Approximately 150 elected officials wrote an open letter to Congress asking to focus on LGBTQ rights in the next cycle, according to LGBTQ Nation.
The letter that will be sent to the next Congress and features LGBTQ city council members, state legislators, and mayors instead of higher-up politicians, such as governors or senators. Following the rainbow wave in November, many politicians found that the US Congress is not doing enough to advance the rights of LGBTQ Americans and that such a thing should a central concern.
In the letter, the politicians urge the next Congress to pass the Equality Act, which would amend the Equal Rights Act of 1964 to include sexual orientation, sex, and gender identity as prohibited categories of discrimination and/or segregation. Currently, many LGBTQ people live in areas of the United States where they are not granted non-discrimination rights in the workplace, and, as such, are subject to potential discrimination and firing that could have a significant impact on LGBTQ people and their families. The Equality Act would ensure that non-discrimination policies be put in place in areas of employment, housing, education, and in public places, among others.
Another thing that the politicians wish for the Congress to prioritize is reducing HIV/AIDS in the United States. In 1995, former president Bill Clinton created the Presidential Advisory Council on HIV/AIDS, or PACHA, to develop appropriate responses to the AIDS epidemic, but Donald Trump effectively dismantled the organization in December of last year by dismissing all existing members of the PACHA. Bio-medical scientists have invented things that have helped stop new infections and reduce HIV+ people's viral loads to such levels that they are undetectable. However, although such inventions have done a great deal of good, HIV transmission continues to persist, with rates of infection disproportionately affecting ethnic minorities.

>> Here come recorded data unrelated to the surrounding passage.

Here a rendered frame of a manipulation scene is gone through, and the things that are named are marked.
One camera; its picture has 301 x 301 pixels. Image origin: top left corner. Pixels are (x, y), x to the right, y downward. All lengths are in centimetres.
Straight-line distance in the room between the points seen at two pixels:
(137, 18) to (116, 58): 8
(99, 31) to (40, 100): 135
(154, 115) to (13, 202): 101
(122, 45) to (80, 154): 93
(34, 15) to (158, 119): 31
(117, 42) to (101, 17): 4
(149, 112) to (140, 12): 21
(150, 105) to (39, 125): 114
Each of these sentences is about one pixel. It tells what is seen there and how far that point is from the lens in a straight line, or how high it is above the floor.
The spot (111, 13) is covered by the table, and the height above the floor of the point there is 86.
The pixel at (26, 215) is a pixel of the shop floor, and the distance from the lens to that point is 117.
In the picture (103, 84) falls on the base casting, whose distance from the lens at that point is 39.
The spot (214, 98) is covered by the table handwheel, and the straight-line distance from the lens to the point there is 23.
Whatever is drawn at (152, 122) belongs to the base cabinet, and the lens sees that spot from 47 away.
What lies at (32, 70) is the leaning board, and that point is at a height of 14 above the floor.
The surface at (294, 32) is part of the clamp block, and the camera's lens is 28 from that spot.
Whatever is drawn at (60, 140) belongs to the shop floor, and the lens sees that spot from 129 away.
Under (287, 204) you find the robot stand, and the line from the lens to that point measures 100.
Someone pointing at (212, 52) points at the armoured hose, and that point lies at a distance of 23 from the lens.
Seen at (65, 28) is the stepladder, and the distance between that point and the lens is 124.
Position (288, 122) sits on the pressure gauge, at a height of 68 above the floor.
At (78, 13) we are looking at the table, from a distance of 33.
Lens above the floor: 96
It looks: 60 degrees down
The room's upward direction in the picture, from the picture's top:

Because of this, the politicians are asking the next Congress to do three things:
- Create a Congressional Advisory Commission on HIV/AIDS,
- Advocate for the complete eradication of the disease, and
- Address the disparities in HIV diagnoses and treatment in communities of color.
Additionally, the politicians want the Congress to oppose any actions that would discriminate against transgender and intersex people as well as oppose any measures that would change the definition of gender to erase transgender identities like Donald Trump and the Department of Health proposed.

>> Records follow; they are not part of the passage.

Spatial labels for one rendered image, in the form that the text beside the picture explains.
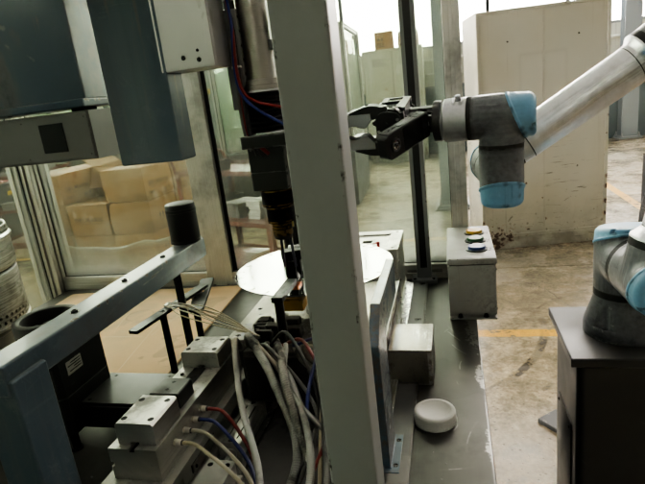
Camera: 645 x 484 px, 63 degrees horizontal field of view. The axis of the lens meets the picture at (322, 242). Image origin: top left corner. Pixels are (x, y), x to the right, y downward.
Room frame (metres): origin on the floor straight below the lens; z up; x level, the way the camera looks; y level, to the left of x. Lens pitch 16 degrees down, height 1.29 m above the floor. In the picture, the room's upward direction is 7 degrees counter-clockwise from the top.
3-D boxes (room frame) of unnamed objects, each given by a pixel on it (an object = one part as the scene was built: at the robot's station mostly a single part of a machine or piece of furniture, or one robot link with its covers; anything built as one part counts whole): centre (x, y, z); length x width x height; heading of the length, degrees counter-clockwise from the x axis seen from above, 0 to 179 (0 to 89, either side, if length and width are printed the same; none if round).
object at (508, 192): (0.92, -0.33, 1.12); 0.11 x 0.08 x 0.11; 169
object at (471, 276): (1.26, -0.36, 0.82); 0.28 x 0.11 x 0.15; 165
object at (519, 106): (0.91, -0.33, 1.22); 0.11 x 0.08 x 0.09; 66
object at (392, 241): (1.36, -0.12, 0.82); 0.18 x 0.18 x 0.15; 75
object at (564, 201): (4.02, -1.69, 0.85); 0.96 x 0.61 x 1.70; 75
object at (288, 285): (0.86, 0.07, 0.95); 0.10 x 0.03 x 0.07; 165

Finally, they want the Congress to strengthen their commitment to international LGBTQ equality, as many non-heterosexual people are still attacked, kidnapped, murdered, among other things around the world. The politicians are asking the Congress to oppose efforts to change the asylum system to make it more difficult for LGBTQ people to be granted asylum and that LGBTQ rights are a cornerstone of the United State's foreign policy and around the world.
The increase in Democratic politicians is a relatively good sign that such policies will be enacted by the next Congress, but with anything, there is a degree of uncertainty from both sides. Hopefully, though, the Congress will make the right decision and agree to what is written in the letter.